Take a look at vmagent [1]. It has been designed to run and collect monitoring data on IoT and edge devices and then upload it to remote storage in short time frames when connection to the storage can be established. There are remote storage systems such as VictoriaMetrics, which support loading historical data out of the box [2].
Yeah we're not talking about buggy telemetry publishing code, we're talking about systems that could have poor connectivity that can only publish data once every 10 days (but include all samples). Seems like a massive oversight.
The other surprising factor is that a lot of heavy industry will have data going back decades. If they can't get all of that data in to timestream, that's a massive mark against it.
I'd heard that it was initially developed for a major industrial operator (sounded like it was in the resources industry though I never found out who it was for), so the lack of support for late arriving data is a big surprise. That being said, there aren't any of those companies on the customers page - maybe it was just an incorrect rumour.
BTW, which solution do you use for this case? Did you look at vmagent? It supports the case for collecting data from industrial appliances and uploading it to a central time series database when connection to it can be established [1].
Sure, but if you configure your database for, lets say, 4 hours of in-memory, and you have a network outage of 12 hours (this is not uncommon on mine sites), you lose 8h of data and cannot put it in to your "master store".
If you expect a 12 hour outage, you should probably spec for 12 hours.
Memory-based storage is expensive, but not ruinously so.
The reason why this needs to be in-memory (I'm guessing) is a combination of dedupe checks and efficient ordered logs in the on-disk journals.
Additionally, you can scale the memory retention policy up and down as you see fit.
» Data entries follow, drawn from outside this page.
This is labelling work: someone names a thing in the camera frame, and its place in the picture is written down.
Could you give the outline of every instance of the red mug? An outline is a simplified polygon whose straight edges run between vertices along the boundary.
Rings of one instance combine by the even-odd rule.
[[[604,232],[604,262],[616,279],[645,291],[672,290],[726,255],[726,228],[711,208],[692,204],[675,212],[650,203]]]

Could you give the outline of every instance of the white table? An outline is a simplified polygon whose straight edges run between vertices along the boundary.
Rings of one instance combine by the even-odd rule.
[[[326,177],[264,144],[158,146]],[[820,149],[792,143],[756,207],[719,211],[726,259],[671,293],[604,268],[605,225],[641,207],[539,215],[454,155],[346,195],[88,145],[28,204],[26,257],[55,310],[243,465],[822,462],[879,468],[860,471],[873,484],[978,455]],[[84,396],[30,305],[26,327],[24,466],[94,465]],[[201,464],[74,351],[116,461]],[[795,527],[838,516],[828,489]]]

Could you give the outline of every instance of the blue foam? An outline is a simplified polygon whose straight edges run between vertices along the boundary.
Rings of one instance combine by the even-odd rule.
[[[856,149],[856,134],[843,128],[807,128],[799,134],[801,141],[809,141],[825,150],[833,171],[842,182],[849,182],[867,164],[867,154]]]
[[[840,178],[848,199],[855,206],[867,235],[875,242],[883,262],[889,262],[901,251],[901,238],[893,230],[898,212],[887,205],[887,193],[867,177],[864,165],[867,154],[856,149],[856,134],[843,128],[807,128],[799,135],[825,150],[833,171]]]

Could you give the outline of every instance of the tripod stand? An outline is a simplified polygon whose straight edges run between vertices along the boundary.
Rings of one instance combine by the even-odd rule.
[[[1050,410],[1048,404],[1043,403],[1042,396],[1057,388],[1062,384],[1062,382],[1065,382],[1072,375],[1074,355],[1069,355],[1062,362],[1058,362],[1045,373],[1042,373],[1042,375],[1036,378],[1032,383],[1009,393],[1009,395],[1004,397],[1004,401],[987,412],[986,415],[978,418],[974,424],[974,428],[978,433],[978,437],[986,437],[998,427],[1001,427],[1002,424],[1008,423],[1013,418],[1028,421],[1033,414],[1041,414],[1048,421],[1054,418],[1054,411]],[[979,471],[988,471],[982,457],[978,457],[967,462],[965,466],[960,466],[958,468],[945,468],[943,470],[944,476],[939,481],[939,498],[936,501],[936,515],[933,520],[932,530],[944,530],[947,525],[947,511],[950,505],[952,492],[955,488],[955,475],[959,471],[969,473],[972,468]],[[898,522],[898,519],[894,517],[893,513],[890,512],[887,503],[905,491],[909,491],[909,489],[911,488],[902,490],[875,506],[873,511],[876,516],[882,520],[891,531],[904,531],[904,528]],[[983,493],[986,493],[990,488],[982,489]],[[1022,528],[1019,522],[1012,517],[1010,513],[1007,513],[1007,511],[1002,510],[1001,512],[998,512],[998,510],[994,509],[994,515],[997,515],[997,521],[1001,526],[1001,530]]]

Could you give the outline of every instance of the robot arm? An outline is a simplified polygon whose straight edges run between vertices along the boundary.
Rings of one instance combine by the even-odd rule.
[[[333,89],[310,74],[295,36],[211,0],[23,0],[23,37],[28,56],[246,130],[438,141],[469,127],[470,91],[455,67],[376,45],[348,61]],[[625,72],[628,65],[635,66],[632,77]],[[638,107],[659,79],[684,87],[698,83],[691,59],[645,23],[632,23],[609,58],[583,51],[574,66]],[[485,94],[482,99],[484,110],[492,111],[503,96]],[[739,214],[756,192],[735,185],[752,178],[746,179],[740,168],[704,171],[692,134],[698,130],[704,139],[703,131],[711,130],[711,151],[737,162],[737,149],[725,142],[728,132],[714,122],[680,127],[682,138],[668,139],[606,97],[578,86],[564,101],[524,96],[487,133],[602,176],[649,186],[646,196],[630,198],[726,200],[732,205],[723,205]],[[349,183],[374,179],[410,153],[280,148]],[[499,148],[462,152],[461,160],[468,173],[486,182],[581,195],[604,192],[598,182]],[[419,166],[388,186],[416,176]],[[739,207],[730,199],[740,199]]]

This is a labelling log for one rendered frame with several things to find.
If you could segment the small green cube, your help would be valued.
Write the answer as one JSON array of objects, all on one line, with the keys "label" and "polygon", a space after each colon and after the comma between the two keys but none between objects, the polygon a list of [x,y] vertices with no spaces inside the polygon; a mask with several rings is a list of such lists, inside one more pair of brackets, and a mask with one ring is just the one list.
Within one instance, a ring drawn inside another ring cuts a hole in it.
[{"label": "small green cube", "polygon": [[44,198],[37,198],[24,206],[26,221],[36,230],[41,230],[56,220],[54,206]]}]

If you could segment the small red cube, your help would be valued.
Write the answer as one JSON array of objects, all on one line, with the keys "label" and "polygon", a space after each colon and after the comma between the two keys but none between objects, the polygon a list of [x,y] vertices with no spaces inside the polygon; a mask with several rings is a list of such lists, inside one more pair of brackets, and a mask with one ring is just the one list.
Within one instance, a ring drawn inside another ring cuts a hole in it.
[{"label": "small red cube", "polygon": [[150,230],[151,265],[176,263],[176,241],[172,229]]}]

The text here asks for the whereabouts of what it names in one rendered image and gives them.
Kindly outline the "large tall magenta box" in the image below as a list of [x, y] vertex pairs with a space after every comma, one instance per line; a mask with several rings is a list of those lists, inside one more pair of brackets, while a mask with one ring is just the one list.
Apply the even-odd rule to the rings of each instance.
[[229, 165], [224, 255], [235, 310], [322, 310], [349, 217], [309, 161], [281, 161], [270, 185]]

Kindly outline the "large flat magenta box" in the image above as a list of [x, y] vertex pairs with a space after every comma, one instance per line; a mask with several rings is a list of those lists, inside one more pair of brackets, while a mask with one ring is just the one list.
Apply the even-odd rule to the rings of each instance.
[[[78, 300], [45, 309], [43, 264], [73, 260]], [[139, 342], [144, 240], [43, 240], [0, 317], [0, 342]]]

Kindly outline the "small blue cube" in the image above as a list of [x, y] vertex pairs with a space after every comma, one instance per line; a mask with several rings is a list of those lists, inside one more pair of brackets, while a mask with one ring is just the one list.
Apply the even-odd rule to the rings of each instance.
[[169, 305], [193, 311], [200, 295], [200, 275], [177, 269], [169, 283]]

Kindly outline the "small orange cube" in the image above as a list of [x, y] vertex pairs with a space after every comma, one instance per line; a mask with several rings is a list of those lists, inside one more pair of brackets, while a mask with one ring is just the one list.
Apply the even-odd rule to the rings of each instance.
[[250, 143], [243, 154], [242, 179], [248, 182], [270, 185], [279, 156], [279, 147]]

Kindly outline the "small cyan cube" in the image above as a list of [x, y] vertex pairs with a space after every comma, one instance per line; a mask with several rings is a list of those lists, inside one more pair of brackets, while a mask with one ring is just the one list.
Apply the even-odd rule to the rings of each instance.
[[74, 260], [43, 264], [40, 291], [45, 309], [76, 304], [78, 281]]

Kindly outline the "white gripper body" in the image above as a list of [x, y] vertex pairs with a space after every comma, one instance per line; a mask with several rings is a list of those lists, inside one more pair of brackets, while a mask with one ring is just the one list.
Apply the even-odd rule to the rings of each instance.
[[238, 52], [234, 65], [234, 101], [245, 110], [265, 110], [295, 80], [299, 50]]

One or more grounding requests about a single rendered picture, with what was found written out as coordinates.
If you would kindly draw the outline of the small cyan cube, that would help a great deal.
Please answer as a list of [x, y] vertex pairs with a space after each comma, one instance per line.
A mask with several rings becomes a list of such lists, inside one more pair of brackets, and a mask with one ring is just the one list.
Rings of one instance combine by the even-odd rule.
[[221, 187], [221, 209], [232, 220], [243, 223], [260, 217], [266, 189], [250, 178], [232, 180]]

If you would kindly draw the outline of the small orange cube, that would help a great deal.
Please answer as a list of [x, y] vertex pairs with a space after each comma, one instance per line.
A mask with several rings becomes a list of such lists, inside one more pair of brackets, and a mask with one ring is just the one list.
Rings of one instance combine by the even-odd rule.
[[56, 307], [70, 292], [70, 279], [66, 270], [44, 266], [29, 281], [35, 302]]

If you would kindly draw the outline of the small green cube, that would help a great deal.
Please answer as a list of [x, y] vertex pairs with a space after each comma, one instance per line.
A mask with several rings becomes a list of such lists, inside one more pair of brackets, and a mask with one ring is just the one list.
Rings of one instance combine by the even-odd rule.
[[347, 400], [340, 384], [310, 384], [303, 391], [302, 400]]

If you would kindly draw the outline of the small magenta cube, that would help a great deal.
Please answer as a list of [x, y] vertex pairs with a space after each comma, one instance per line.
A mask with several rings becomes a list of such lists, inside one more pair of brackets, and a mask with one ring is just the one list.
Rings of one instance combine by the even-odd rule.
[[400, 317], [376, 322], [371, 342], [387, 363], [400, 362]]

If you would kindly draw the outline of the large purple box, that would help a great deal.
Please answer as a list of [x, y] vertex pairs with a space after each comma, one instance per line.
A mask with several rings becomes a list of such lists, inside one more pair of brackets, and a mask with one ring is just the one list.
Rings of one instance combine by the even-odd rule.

So if you notice a network outage, you can scale up the retention policy for the duration and then reduce it back down again after.
>If you expect a 12 hour outage, you should probably spec for 12 hours.
Industrial facilities don't always expect their outages.
> Additionally, you can scale the memory retention policy up and down as you see fit. So if you notice a network outage, you can scale up the retention policy for the duration and then reduce it back down again after.
I believe Timescale has a similar issue if you’ve enabled compression (and it’s usually too expensive not to). Perhaps the main reason we’re sticking with Influx for the moment.
Take a look also at VictoriaMetrics - it supports loading historical data without any restrictions [1]. It supports Influx line protocol for data ingestion [2] and it usually requires lower amounts of RAM / CPU / disk space comparing to InfluxDB [3].
Yeah we signed up for the beta shortly after that announcement but never heard back from AWS except an automated reply. We even asked our account rep this summer as to the status of timestream and he had no idea. Now it's GA!
SSD may help in the case when a query needs to process data from many time series over big time range. Data for a single time series can be laid down in a serial fashion. When reading data from many time series, then many disk seeks are usually needed for jumping between time series.
This may be optimized somehow for common case when the query touches related time series. Such optimizations are implemented in VictoriaMetrics [1], so it usually outperforms other time series databases on high-latency magnetic disks with low IOPS.
Comparing with S3 prices surely the magnetic store is closer to $0.03 per GB-month?